>>>>

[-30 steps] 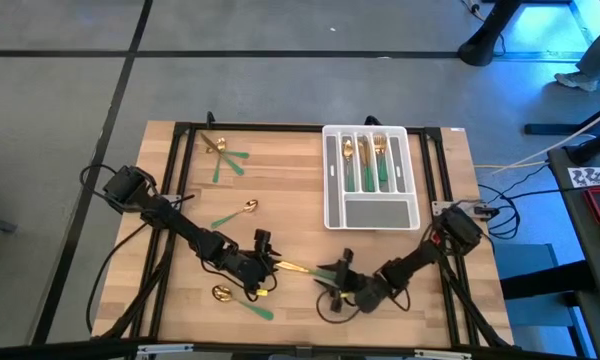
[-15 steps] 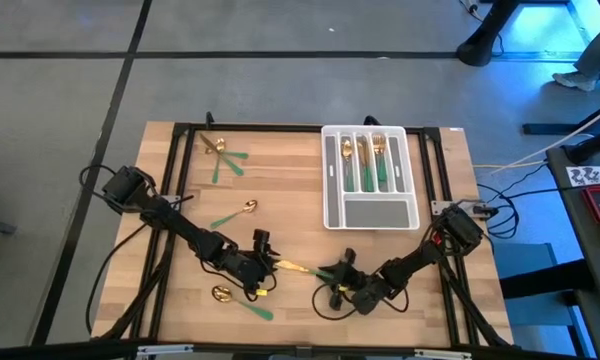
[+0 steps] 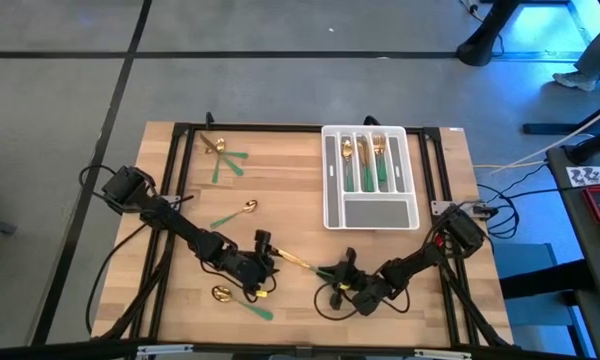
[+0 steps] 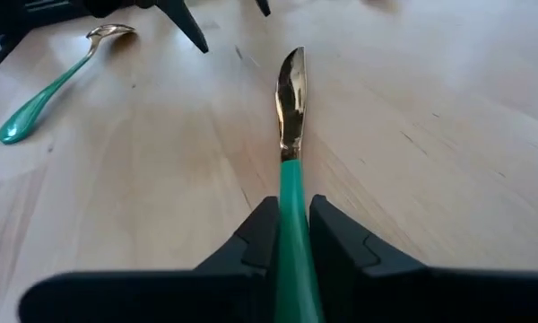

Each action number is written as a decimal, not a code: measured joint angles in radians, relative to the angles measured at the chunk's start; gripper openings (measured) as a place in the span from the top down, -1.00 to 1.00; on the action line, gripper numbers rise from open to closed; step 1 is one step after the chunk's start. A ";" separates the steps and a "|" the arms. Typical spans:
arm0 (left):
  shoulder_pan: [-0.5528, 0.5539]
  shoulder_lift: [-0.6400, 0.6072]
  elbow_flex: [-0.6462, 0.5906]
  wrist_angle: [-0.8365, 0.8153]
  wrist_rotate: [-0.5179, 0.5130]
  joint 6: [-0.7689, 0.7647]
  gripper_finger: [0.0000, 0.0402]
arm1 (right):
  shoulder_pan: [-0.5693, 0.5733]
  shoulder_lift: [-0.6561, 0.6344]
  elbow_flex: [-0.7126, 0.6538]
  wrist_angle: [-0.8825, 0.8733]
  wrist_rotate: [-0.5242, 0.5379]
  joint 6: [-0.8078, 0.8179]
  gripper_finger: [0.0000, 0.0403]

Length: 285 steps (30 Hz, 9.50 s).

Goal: Sort silverware
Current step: Put the green knife into the silverware tray

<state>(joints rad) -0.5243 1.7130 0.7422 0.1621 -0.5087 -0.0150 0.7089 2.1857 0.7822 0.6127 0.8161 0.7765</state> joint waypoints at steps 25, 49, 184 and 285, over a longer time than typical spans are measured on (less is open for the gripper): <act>0.018 0.069 0.000 0.083 0.032 0.038 0.03 | 0.004 0.011 -0.011 0.140 0.072 -0.095 0.96; 0.019 0.070 0.000 0.082 0.033 -0.005 0.03 | -0.129 -0.033 0.213 -0.139 -0.144 -0.245 0.14; 0.058 0.143 -0.003 0.101 0.135 -0.034 0.71 | -0.159 -0.049 0.302 -0.198 -0.137 -0.314 0.83; -0.097 -0.212 -0.001 -0.383 -0.237 -0.398 0.05 | -1.187 -0.436 0.302 -1.469 -0.497 0.060 0.62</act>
<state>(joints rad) -0.6216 1.5013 0.7410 -0.2211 -0.7460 -0.4133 -0.4777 1.7498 1.0843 -0.8565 0.3191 0.8369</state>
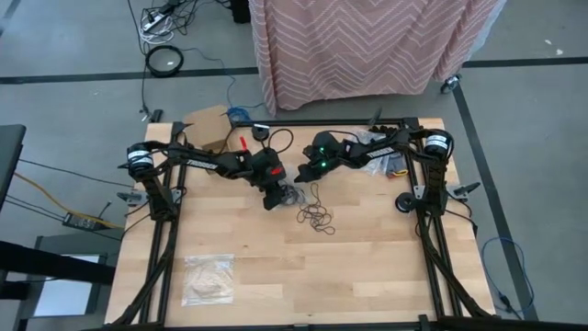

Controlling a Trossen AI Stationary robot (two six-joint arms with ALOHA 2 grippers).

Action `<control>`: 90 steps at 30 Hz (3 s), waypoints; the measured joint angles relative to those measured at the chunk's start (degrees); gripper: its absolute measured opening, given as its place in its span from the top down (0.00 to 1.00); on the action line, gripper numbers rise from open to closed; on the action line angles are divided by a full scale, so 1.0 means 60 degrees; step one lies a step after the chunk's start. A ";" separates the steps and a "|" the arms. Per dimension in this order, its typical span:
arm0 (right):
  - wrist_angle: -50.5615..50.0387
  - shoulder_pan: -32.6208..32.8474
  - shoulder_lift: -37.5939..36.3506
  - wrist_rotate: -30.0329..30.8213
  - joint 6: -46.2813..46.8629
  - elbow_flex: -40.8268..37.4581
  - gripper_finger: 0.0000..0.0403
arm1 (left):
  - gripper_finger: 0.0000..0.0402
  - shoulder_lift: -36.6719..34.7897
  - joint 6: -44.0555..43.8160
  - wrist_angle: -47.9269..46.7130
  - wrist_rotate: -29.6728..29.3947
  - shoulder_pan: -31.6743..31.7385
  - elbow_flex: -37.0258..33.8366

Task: Sort rubber bands
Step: Close the transparent zip bag

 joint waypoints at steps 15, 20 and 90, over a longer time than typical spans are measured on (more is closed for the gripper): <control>0.0052 0.0211 0.0000 0.0364 0.0189 0.0000 0.66 | 0.91 0.0000 -0.0001 0.0022 -0.0004 0.0000 0.0000; -0.0056 0.0356 0.0000 0.0790 0.0186 0.0000 0.67 | 0.91 0.0000 -0.0001 0.0087 -0.0004 0.0000 0.0000; -0.8911 0.0985 -0.2983 0.2424 -0.6431 0.4860 1.00 | 0.51 -0.2455 0.2955 -0.5030 0.2138 0.2136 0.4084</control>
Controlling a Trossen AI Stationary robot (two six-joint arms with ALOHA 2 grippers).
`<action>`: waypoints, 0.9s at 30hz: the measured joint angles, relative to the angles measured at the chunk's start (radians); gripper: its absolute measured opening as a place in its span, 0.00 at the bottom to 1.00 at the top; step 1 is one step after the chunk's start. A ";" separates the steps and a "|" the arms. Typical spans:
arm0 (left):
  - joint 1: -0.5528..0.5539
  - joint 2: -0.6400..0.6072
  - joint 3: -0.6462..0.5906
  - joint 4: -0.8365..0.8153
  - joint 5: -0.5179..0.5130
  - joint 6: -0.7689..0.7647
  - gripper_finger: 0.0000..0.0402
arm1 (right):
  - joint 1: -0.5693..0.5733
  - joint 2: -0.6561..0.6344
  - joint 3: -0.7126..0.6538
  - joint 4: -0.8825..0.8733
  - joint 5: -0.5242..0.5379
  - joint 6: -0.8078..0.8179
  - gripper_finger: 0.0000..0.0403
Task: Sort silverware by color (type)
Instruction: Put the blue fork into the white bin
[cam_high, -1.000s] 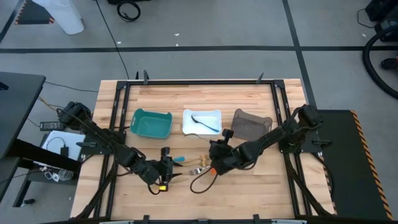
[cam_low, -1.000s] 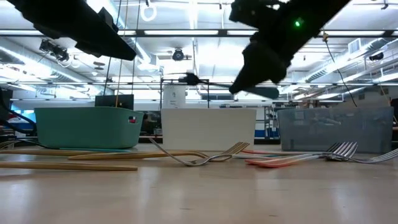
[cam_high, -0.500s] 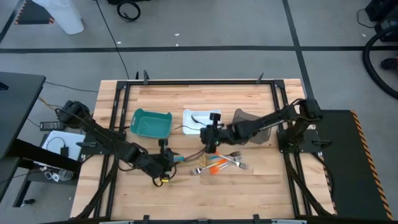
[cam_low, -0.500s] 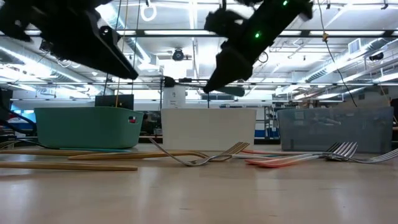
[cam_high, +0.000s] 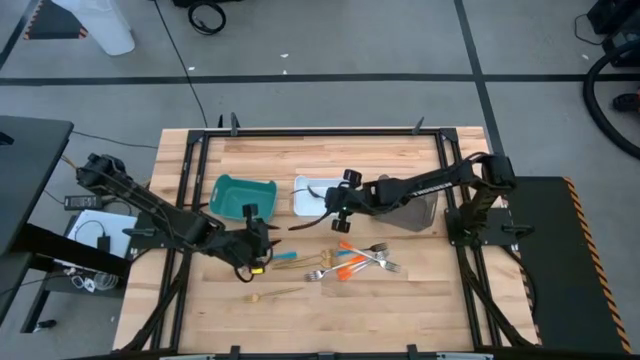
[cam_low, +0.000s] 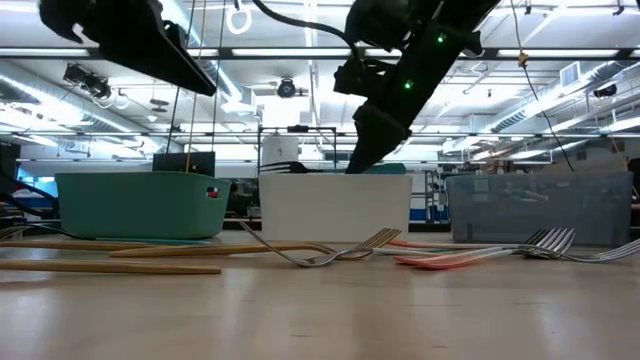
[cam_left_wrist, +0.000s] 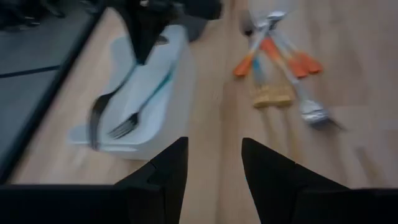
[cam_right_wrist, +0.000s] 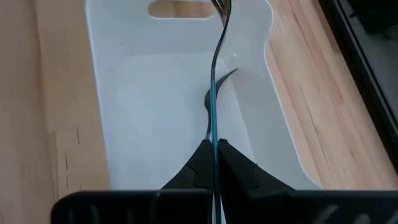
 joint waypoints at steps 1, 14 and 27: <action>0.001 -0.001 0.000 -0.024 -0.026 0.000 0.40 | -0.007 0.000 0.000 -0.004 -0.002 0.009 0.03; 0.270 -0.009 -0.001 -0.197 -0.124 0.148 0.40 | -0.240 0.000 0.001 -0.045 -0.361 0.006 0.03; 0.371 -0.008 -0.001 -0.120 0.096 0.195 0.40 | -0.251 0.000 0.000 -0.092 -0.427 0.014 0.04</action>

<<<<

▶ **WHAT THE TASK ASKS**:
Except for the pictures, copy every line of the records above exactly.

▶ **WRITTEN REPLY**:
[-30 steps] 
[-15 steps] 
[+0 steps] 
[+0 steps] 

Each action number is written as a decimal, not a code: measured joint angles in radians, relative to the angles measured at the chunk's start; gripper openings (measured) as a place in the span from the top down, -1.00 to 1.00; on the action line, gripper numbers rise from open to closed; step 1 is one step after the chunk's start. A ";" separates the steps and a "|" the arms. Typical spans:
arm0 (left):
  shoulder_pan: [-0.5528, 0.5539]
  shoulder_lift: [-0.6400, 0.6072]
  elbow_flex: [-0.6462, 0.5906]
  wrist_angle: [-0.8365, 0.8153]
  wrist_rotate: [-0.5179, 0.5130]
  joint 6: [-0.7689, 0.7647]
  gripper_finger: [0.0000, 0.0402]
arm1 (right):
  shoulder_pan: [-0.5693, 0.5733]
  shoulder_lift: [-0.6561, 0.6344]
  elbow_flex: [-0.7126, 0.6538]
  wrist_angle: [-0.8825, 0.8733]
  wrist_rotate: [-0.5242, 0.5379]
  joint 6: [-0.8078, 0.8179]
  gripper_finger: [0.0000, 0.0403]

Length: 285 steps (30 Hz, 9.50 s).

Goal: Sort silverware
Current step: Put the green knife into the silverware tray

<state>(joints rad) -0.5243 1.7130 0.7422 0.1621 -0.5087 -0.0150 0.7089 2.1857 0.7822 0.6127 0.8161 0.7765</state> joint waypoints at steps 25, 49, 184 and 285, over a longer time than typical spans are measured on (less is open for the gripper): <act>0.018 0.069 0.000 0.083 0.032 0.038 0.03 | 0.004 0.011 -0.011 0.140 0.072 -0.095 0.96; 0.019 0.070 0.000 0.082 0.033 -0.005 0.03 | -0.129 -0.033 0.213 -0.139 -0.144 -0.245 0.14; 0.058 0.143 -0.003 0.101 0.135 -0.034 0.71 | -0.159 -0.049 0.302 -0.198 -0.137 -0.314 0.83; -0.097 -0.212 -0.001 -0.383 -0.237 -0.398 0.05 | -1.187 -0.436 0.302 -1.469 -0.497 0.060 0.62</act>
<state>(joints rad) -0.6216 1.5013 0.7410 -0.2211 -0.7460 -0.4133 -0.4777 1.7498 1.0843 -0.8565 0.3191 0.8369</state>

Controlling a Trossen AI Stationary robot (two six-joint arms with ALOHA 2 grippers).

Action `<control>`: 90 steps at 30 Hz (3 s), waypoints; the measured joint angles relative to those measured at the chunk's start (degrees); gripper: its absolute measured opening, given as its place in its span from the top down (0.00 to 1.00); on the action line, gripper numbers rise from open to closed; on the action line angles are divided by a full scale, so 1.0 means 60 degrees; step one lies a step after the chunk's start. A ";" separates the steps and a "|" the arms. Per dimension in this order, its typical span:
arm0 (right):
  - wrist_angle: -50.5615..50.0387
  - shoulder_pan: -32.6208..32.8474
  - shoulder_lift: -37.5939..36.3506
  - wrist_rotate: -30.0329..30.8213
  - joint 6: -46.2813..46.8629
  - elbow_flex: -40.8268..37.4581
  - gripper_finger: 0.0000..0.0403
arm1 (left):
  - gripper_finger: 0.0000..0.0402
  - shoulder_lift: -36.6719..34.7897
  - joint 6: -44.0555..43.8160
  - wrist_angle: -47.9269..46.7130
  - wrist_rotate: -29.6728..29.3947
  - shoulder_pan: -31.6743..31.7385
  - elbow_flex: -37.0258..33.8366

Task: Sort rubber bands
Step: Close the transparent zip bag

 joint waypoints at steps 15, 20 and 90, over a longer time than typical spans are measured on (more is closed for the gripper): <control>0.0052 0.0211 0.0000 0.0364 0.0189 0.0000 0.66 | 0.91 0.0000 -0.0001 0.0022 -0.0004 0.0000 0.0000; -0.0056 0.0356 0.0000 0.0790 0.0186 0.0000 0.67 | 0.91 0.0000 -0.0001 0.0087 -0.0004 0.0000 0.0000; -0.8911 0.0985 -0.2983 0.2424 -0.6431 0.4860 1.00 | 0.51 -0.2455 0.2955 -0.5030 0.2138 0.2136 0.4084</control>
Controlling a Trossen AI Stationary robot (two six-joint arms with ALOHA 2 grippers).
`<action>`: waypoints, 0.9s at 30hz: the measured joint angles, relative to the angles measured at the chunk's start (radians); gripper: its absolute measured opening as a place in its span, 0.00 at the bottom to 1.00 at the top; step 1 is one step after the chunk's start. A ";" separates the steps and a "|" the arms. Typical spans:
arm0 (left):
  - joint 1: -0.5528..0.5539
  - joint 2: -0.6400..0.6072
  - joint 3: -0.6462..0.5906
  - joint 4: -0.8365..0.8153
  - joint 5: -0.5179..0.5130
  - joint 6: -0.7689..0.7647
  - gripper_finger: 0.0000..0.0402
arm1 (right):
  - joint 1: -0.5693..0.5733
  - joint 2: -0.6561..0.6344
  - joint 3: -0.7126..0.6538
  - joint 4: -0.8825..0.8733
  - joint 5: -0.5242..0.5379
  - joint 6: -0.8078..0.8179
  - gripper_finger: 0.0000..0.0403
Task: Sort silverware by color (type)
Instruction: Put the blue fork into the white bin
[cam_high, -1.000s] 
[cam_low, -1.000s] 
[cam_high, -0.500s] 
[cam_low, -0.500s] 
[cam_high, +0.000s] 
[cam_low, +0.000s] 
[cam_left_wrist, +0.000s] 
[cam_right_wrist, +0.000s] 
 joint waypoints at steps 1, 14 and 27: <action>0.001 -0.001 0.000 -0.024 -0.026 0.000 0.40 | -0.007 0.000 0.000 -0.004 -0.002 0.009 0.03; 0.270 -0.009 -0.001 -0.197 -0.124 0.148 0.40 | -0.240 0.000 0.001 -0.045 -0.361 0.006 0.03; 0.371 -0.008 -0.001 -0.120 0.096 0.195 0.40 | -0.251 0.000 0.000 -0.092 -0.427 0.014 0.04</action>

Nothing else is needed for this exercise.